Options for women with unilateral breast cancer can be unilateral or bilateral mastectomy, lumpectomy and radiation -- which would be breast conserving therapy.

Researchers used data from the California Cancer Registry from 1998 through 2011 to compare the use of and rate of death after bilateral mastectomy, breast - conserving therapy with radiation, and unilateral mastectomy (removal of one breast). The analyses included 189,734 patients.

Previous data show increasing use of mastectomy, and particularly bilateral mastectomy (removal of both breasts) among U.S. patients with breast cancer. In the US the rates for bilateral mastectomy have increased by 14 per cent per year. Women under 40 were using this at a much higher rate. However, this did not offer a survival benefit.

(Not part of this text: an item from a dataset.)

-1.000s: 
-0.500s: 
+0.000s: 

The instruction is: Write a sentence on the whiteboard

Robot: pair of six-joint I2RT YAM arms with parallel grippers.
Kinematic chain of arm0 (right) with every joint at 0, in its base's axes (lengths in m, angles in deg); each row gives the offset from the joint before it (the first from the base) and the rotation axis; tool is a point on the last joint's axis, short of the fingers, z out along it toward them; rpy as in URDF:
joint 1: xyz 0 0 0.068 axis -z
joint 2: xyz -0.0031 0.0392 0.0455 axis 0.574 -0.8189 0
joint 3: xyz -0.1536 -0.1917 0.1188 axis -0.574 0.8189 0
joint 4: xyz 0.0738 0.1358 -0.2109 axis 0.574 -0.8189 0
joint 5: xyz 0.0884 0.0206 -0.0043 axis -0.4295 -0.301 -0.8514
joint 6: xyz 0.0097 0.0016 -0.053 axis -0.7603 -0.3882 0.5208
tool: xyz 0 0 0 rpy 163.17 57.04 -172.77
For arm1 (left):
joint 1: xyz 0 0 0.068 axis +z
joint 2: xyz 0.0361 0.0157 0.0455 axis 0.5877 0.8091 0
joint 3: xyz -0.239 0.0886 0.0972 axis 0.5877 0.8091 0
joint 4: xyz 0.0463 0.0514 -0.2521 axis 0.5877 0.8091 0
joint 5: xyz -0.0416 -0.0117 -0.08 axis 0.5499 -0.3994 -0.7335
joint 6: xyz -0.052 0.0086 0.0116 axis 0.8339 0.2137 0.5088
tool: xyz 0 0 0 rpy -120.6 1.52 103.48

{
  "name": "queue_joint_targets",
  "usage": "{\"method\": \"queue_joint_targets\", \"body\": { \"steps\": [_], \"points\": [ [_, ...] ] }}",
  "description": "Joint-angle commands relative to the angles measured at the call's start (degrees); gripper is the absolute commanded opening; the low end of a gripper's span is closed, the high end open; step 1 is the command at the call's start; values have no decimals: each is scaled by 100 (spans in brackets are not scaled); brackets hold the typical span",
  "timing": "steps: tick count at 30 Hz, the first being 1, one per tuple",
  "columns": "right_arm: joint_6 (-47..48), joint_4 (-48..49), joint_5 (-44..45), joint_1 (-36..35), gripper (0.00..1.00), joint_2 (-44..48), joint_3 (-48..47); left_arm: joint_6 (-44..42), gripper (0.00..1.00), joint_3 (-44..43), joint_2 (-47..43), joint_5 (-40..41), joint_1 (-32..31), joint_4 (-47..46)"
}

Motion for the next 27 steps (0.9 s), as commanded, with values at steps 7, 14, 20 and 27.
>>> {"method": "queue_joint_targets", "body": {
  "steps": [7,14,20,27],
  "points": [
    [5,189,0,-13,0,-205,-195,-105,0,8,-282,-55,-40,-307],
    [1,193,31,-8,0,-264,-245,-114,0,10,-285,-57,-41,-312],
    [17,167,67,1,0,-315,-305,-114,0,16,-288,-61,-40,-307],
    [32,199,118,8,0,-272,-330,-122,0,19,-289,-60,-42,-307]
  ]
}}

The increase in bilateral mastectomy rate was greatest among women younger than 40 years: the rate increased from 3.6 percent in 1998 to 33.0 per cent in 2011, increasing by 17.6 per cent annually while use of unilateral mastectomy declined in all age groups. With unilateral cancer, there is cancer in one breast and woman can be at increased risk for recurrence or cancer in the contralateral breast. That risk is higher than a non -- cancer patient but it is still low.

Randomized trials have demonstrated similar survival for patients with early -- stage breast cancer treated with breast -- conserving surgery and radiation or with mastectomy.  Evidence for a survival benefit with this procedure appears limited to rare patient subgroups.

Researchers found that the rate of bilateral mastectomy increased from 2.0 per cent in 1998 to 12.3 per cent in 2011, an annual increase of 14.3 per cent.

Compared with breast -- conserving surgery with radiation, bilateral mastectomy was not associated with a mortality difference, whereas unilateral mastectomy was associated with higher mortality.

There is an increasing concern about overtreatment, the risk --benefit ratio of bilateral mastectomy warrants careful consideration and raises the larger question of how physicians and society should respond to a patient's preference for a morbid, costly intervention of dubious effectiveness. These results may inform decision --making about the surgical treatment of breast cancer.

The need for patients to be accurately informed regarding safe and oncologically acceptable treatment options is indisputable. The dense fog of complex emotions that accompanies a new cancer diagnosis can impair the ability to process this information. Patients should be encouraged to allow the intensity of these immediate reactions to subside before committing to mastectomy prematurely. Physicians should not permit excessive treatment delays to compromise outcomes, but the initial few weeks surrounding the diagnosis are more effectively utilized by time invested in patient education and procedures that contribute to comprehensive treatment planning as opposed to hastily coordinating impulsive, irreversible surgical plans.